Ejemplo de eso fue también la forma en que la coalición obradorista se hizo de una mayoría calificada, habiendo obtenido sólo 44 % del voto efectivo. Puso Morena candidatos en el PES y el PT, y una vez distribuidas las curules, ellos regresaron a su partido original pese a haber sido electos bajo otras siglas.

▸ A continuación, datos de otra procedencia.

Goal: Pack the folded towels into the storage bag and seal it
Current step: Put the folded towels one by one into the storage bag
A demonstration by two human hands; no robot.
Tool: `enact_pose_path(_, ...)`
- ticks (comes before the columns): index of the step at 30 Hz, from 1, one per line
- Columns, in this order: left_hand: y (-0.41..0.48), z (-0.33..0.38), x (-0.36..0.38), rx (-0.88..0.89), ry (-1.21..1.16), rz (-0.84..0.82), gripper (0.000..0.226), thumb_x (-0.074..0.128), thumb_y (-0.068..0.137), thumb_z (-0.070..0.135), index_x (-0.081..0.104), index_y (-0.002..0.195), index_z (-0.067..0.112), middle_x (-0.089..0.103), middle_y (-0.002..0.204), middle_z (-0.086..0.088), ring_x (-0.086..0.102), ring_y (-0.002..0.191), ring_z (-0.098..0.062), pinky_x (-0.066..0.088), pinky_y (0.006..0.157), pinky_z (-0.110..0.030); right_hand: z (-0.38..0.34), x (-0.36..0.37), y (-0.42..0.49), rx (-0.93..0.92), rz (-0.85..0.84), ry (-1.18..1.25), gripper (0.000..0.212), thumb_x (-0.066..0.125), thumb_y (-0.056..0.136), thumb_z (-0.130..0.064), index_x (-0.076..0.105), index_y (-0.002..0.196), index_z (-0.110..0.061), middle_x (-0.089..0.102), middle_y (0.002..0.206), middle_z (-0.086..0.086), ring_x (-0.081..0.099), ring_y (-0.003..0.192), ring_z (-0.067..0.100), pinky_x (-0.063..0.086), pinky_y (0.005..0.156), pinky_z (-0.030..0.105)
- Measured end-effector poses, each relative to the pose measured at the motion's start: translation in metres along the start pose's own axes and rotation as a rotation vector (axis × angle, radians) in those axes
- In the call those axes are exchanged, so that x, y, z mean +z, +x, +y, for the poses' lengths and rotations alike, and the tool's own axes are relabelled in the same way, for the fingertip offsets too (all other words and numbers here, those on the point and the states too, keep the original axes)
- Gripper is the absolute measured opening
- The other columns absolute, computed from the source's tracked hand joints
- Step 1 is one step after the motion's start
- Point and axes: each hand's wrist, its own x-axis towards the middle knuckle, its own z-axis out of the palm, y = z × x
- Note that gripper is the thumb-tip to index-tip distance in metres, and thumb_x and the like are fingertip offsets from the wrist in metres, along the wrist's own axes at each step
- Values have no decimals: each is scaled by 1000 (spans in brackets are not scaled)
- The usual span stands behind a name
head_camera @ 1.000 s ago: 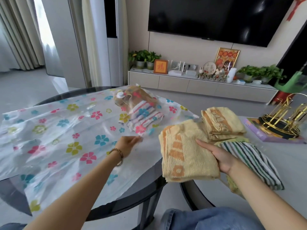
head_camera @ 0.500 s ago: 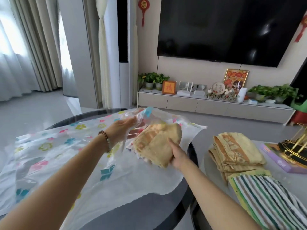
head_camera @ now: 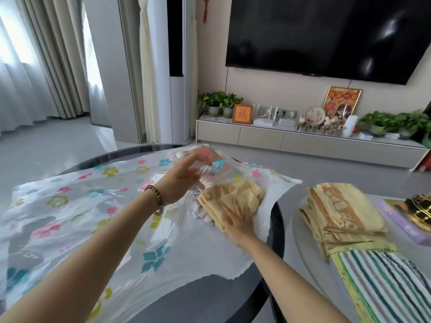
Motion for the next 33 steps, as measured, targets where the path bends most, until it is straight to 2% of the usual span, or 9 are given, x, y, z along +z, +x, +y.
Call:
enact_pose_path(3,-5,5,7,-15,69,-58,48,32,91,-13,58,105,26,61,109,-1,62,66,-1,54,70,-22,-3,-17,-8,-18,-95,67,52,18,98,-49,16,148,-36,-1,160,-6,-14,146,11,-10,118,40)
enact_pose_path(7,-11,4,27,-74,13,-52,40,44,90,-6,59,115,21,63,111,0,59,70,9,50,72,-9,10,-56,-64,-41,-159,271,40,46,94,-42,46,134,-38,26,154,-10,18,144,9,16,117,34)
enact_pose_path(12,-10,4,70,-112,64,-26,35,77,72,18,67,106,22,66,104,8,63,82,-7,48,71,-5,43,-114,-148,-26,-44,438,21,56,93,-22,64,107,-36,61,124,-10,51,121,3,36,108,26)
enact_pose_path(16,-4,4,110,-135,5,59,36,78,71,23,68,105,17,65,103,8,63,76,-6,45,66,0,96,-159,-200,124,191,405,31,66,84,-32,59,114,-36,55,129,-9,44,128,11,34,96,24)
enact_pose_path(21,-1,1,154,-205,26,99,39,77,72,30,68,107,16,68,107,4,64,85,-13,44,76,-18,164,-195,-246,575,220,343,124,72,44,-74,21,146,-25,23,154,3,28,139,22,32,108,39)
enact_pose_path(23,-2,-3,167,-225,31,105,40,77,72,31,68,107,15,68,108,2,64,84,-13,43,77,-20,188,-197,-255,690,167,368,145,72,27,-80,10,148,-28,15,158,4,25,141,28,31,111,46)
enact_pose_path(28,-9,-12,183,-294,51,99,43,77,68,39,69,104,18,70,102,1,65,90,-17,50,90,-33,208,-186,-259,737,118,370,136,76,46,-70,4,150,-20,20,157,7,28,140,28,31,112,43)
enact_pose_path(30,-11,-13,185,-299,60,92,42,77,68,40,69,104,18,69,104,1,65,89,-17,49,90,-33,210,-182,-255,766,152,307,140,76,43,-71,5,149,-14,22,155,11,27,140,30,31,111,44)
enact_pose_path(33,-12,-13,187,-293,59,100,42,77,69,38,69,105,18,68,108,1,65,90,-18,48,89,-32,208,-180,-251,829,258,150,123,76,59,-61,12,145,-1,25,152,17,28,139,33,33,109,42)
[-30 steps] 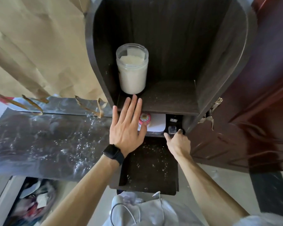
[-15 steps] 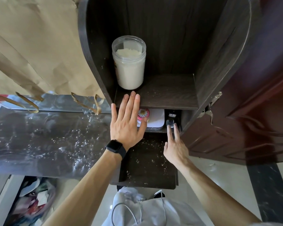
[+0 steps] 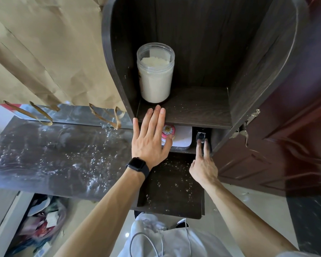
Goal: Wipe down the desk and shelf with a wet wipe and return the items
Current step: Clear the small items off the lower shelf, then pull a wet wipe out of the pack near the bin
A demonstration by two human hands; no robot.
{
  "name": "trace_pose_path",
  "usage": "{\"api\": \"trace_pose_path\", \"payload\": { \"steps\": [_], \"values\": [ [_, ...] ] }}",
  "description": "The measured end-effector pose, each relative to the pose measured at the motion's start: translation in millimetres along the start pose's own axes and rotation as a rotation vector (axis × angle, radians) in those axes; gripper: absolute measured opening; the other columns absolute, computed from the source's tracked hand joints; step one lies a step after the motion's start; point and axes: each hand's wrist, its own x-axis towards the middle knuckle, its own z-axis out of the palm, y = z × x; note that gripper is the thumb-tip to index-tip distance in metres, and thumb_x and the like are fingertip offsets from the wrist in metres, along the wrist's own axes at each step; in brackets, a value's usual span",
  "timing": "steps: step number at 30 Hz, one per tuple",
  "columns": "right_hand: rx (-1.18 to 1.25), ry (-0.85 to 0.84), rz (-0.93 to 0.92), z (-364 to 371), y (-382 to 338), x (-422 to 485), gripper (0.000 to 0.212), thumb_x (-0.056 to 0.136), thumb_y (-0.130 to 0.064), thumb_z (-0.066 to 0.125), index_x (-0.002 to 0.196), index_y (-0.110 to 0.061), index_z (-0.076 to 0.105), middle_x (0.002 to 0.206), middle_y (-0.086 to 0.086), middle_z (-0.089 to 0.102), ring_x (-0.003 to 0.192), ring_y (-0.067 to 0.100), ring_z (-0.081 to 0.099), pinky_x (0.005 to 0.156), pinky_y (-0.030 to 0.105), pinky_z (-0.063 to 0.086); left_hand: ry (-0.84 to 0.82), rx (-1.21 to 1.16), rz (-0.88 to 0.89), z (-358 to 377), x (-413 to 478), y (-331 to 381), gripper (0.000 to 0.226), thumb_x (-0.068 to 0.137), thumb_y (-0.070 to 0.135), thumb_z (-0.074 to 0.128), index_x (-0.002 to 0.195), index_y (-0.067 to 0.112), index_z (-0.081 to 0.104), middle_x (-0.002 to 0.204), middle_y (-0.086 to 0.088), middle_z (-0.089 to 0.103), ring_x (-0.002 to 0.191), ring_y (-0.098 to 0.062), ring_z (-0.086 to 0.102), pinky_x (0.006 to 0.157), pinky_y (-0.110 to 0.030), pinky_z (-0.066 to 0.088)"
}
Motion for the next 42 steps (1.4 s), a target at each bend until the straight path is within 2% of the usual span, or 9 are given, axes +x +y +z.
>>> {"api": "trace_pose_path", "payload": {
  "steps": [6,11,15,18,27,30,34,38,42],
  "values": [
    [0.020,-0.024,0.001,-3,2,2,0.087,0.089,-0.020,0.053,0.157,-0.026,-0.001,0.166,0.003,-0.006,0.110,0.033,0.064,0.071,0.037,0.058,-0.004,0.000,-0.005,2,1,-1,0.083,0.092,0.047,0.053,0.157,0.017,0.011,0.164,0.000,0.014,0.151,-0.013,0.001,0.120,-0.043,-0.009],
    [0.054,-0.053,0.010,-23,3,-2,0.072,0.094,-0.022,0.049,0.156,-0.029,0.013,0.167,0.001,-0.001,0.114,0.032,0.063,0.080,0.038,0.055,-0.025,-0.023,0.005,2,-1,-2,0.085,0.092,0.048,0.051,0.157,0.020,0.003,0.164,0.004,0.005,0.151,-0.012,-0.004,0.120,-0.044,-0.010],
    [0.107,-0.073,-0.003,-54,3,-30,0.052,0.099,-0.031,0.043,0.150,-0.033,0.032,0.152,0.004,0.045,0.126,0.028,0.054,0.099,0.040,0.048,-0.084,-0.057,0.033,-2,-2,-6,0.088,0.091,0.049,0.051,0.157,0.019,0.002,0.165,0.003,0.003,0.151,-0.013,-0.006,0.119,-0.047,-0.006],
    [0.158,0.046,-0.037,-81,1,-68,0.040,0.100,-0.033,0.044,0.141,-0.032,0.048,0.135,-0.003,0.061,0.126,0.020,0.051,0.104,0.036,0.044,-0.134,-0.082,0.067,-6,-2,-10,0.092,0.088,0.049,0.051,0.158,0.018,0.000,0.165,0.002,-0.002,0.151,-0.015,-0.010,0.118,-0.050,-0.005],
    [0.183,0.477,0.186,-118,1,-227,0.036,0.099,-0.037,0.052,0.133,-0.029,0.060,0.138,-0.009,0.058,0.137,0.013,0.040,0.111,0.024,0.027,-0.232,-0.158,0.135,-30,-13,-1,0.097,0.083,0.044,0.053,0.157,0.015,-0.002,0.165,-0.003,-0.007,0.152,-0.022,-0.007,0.119,-0.061,0.002],
    [0.192,0.527,0.365,-115,11,-298,0.038,0.100,-0.038,0.049,0.137,-0.030,0.056,0.144,-0.007,0.053,0.141,0.015,0.034,0.115,0.031,0.028,-0.248,-0.233,0.447,-45,-48,50,0.083,0.087,0.045,0.053,0.157,0.029,0.012,0.166,-0.002,-0.001,0.152,-0.022,-0.006,0.117,-0.062,0.000],
    [0.108,0.633,0.571,-100,30,-399,0.039,0.100,-0.037,0.048,0.134,-0.023,0.060,0.141,0.000,0.057,0.138,0.018,0.036,0.115,0.015,0.010,-0.313,-0.411,0.815,-78,-132,139,0.070,0.088,0.050,0.053,0.152,0.040,0.026,0.164,0.000,0.018,0.152,-0.023,0.004,0.118,-0.060,0.005],
    [0.067,0.700,0.844,-88,48,-506,0.041,0.101,-0.040,0.043,0.137,-0.027,0.056,0.142,-0.001,0.056,0.140,0.025,0.038,0.117,0.039,0.031,-0.452,-0.459,1.216,-122,-215,222,0.060,0.095,0.053,0.038,0.152,0.041,0.023,0.164,0.004,0.014,0.152,-0.018,0.002,0.121,-0.053,0.001],
    [0.008,0.760,1.088,-72,67,-618,0.049,0.097,-0.042,0.033,0.132,-0.023,0.062,0.136,0.004,0.061,0.134,0.031,0.047,0.111,0.045,0.038,-0.512,-0.486,1.463,-163,-300,295,0.058,0.096,0.054,0.038,0.151,0.042,0.025,0.163,0.004,0.019,0.151,-0.017,0.007,0.121,-0.053,0.005]
  ]
}}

Lo cual permitió que Morena pasara del 38 % del voto, al 52 % de las diputaciones; 14 % de sobre-representación, lo que violenta el artículo 54 de la Constitución, que permite cuando mucho 8 %. Y con diputados del PRI y PRD que abandonaron su partido, y la compra del PVEM, la coalición obradorista logró la mayoría calificada. ¿No se distorsiona con ello gravemente la voluntad ciudadana expresada en las urnas?

Cabría pues discutir el tema, y preguntar qué normas podrían evitar o sancionar ese hecho. Una podría ser que si un legislador cambia de partido, perderá su curul (en cuyo caso mejor no se irá). Y si bien aún así puede votar con otros partidos (voto de conciencia), al menos no cambiarán las bancadas (con las consecuencias que ello tiene en la distribución de fondos, cargos y comités parlamentarios). Al menos sería un coto, un freno mínimo de respeto a los electores, cuyo derecho debiera prevalecer sobre el del legislador. Es una tesis de Hans Kelsen (Esencia y valor de la democracia, 1977), y aplica en por ejemplo Checoslovaquia y Portugal. O bien cuando un legislador pretenda cambiar de partido, podría someterse a revocación de mandato; si lo aprueba es señal de que la mayoría de sus electores está de acuerdo con el cambio, y si lo reprueba abandona su curul a favor de su suplente, el cuál estaría sujeto a la misma norma. Habría al menos que debatir este fenómeno, dadas las distorsiones que genera en la representación ciudadana.